Le déplacement des prisonniers était justifié par des raisons de sécurité, ces hommes étant auparavant détenus par les combattants kurdes syriens, forcés de se retirer de vastes territoires du nord et du nord-est du pays.
Cette opération a pour objectif de «garantir que les détenus de l'EI restent en sécurité dans les centres de détention», a indiqué le Centcom.
Les États-Unis avaient précédemment annoncé qu'ils comptaient transférer environ 7.000 détenus.
L'amiral Brad Cooper, chef du Centcom, a salué l'équipe interarmées qui a mené à bien «cette mission exceptionnellement difficile au sol et dans les airs».

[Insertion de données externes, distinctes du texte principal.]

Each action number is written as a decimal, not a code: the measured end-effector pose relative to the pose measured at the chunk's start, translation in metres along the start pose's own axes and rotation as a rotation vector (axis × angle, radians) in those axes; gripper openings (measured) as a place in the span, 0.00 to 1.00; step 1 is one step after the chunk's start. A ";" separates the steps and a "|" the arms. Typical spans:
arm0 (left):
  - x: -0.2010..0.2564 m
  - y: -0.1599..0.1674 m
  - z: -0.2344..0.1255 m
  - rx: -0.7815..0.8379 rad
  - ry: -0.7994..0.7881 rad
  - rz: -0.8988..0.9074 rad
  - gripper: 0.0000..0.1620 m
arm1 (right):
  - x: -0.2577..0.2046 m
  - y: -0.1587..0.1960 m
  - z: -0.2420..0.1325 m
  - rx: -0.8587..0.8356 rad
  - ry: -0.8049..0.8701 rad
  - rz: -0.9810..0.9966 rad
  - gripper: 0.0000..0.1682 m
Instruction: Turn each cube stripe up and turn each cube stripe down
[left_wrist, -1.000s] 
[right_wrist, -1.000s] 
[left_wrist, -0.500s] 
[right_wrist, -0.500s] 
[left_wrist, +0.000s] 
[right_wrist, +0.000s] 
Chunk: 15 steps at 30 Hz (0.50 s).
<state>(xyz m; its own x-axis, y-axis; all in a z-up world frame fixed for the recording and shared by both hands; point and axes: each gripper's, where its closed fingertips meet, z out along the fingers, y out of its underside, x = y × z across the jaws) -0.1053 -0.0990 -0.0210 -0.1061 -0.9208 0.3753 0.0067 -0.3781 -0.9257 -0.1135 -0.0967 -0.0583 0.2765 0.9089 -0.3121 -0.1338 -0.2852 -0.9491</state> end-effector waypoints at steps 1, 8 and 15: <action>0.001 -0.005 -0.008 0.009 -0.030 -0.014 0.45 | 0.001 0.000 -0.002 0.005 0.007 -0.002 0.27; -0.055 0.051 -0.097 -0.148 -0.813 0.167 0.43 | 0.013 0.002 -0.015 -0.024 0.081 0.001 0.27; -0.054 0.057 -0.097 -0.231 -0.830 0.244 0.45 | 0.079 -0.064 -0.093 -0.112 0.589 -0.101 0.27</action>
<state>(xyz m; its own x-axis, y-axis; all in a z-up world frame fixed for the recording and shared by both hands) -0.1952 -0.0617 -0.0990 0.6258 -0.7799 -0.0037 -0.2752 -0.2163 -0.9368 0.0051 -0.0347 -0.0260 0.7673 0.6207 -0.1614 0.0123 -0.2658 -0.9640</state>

Une source de sécurité irakienne avait indiqué que des centaines d'étrangers, dont des Européens, figuraient parmi ces détenus.
La justice irakienne a annoncé l'ouverture de procédures judiciaires à leur encontre.
Les tribunaux du pays ont par le passé condamné à la peine de mort et à la prison à vie des centaines de personnes pour appartenance à l'EI.
Bagdad et Washington ont exhorté les pays d'origine des détenus étrangers à les rapatrier.
En 2014, l'EI s'était emparé de vastes territoires en Syrie et en Irak.
Appuyé par la coalition menée par les États-Unis, l'Irak a proclamé la défaite du groupe en 2017.
En Syrie, les Forces démocratiques syriennes (FDS) ont défait l'EI deux ans plus tard.